Food Processor (huge timesaver, makes chopping vegetables and nuts much easier)

Stainless Steel Cookware: 1 medium and 1 large frying pan, small medium and large saucepans (Throw out your non-stick cookware!  It contains toxic chemicals called PFOAs that flake off into your food and can also be released into the air if your pan becomes too hot)

A Good Cast Iron Skillet (Once well seasoned, it becomes almost non-stick.  Great alternative to non-stick Teflon cookware – see above)

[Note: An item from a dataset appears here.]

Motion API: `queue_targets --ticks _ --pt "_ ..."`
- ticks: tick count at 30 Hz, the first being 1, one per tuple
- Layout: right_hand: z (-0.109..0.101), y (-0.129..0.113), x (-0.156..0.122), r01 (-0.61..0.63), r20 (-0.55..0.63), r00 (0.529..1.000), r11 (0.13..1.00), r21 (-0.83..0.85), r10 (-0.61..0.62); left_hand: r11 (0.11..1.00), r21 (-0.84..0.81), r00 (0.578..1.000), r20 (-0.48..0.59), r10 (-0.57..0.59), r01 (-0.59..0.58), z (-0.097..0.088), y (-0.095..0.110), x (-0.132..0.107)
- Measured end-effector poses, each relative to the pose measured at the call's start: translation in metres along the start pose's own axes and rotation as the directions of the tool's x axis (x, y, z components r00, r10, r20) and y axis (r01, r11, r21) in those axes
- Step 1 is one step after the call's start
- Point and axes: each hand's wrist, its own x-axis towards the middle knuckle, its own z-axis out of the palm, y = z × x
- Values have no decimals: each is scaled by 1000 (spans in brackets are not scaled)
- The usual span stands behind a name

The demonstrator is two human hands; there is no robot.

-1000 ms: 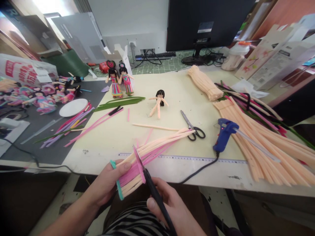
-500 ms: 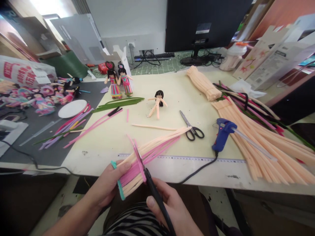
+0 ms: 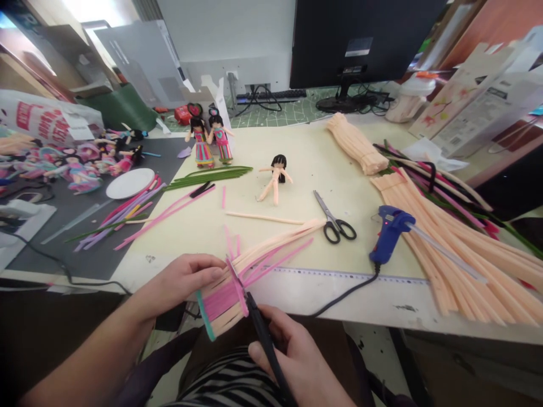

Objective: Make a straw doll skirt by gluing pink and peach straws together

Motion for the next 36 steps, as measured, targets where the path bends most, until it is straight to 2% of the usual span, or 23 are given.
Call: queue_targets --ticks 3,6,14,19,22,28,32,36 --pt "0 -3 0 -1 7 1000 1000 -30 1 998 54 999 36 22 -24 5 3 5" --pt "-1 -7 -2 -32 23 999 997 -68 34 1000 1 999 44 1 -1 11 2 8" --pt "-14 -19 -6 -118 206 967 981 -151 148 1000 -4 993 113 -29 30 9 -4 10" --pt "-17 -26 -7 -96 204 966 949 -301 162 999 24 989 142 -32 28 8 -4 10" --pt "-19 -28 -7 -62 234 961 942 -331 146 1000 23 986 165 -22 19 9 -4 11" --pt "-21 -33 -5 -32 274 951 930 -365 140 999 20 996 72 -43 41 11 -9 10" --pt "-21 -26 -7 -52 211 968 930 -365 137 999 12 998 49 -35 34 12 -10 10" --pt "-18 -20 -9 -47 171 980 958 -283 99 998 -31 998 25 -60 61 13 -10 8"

Thermos (Go to your local sporting goods store and invest in a good thermos.  It is absolutely essential for taking hot soups and leftovers from crock-pot dishes for an easy, healthy lunch when you are at work or on the go.)

Time

Although you can’t always expect to make time to prepare a 3-course dinner, at least several nights a week you will need to set aside anywhere from 15-45 minutes to make a healthy dinner.  Breakfast and lunch will take anywhere between 5-15 minutes.  If you don’t have 15 minutes in your schedule to make meals, you are probably a very stressed out person!  Now is a good time to take stock of your lifestyle and priorities and find a way to create a schedule where you have time to take care of your basic necessities.  After all, cooking is one of the most important ways to care for yourself, and it is our society’s fast-food convenience-style way of eating that led many of us to develop food allergies in the first place.  However, if time is really an issue, try setting aside some time on the weekends to make meals that you can freeze or refrigerate for during the week.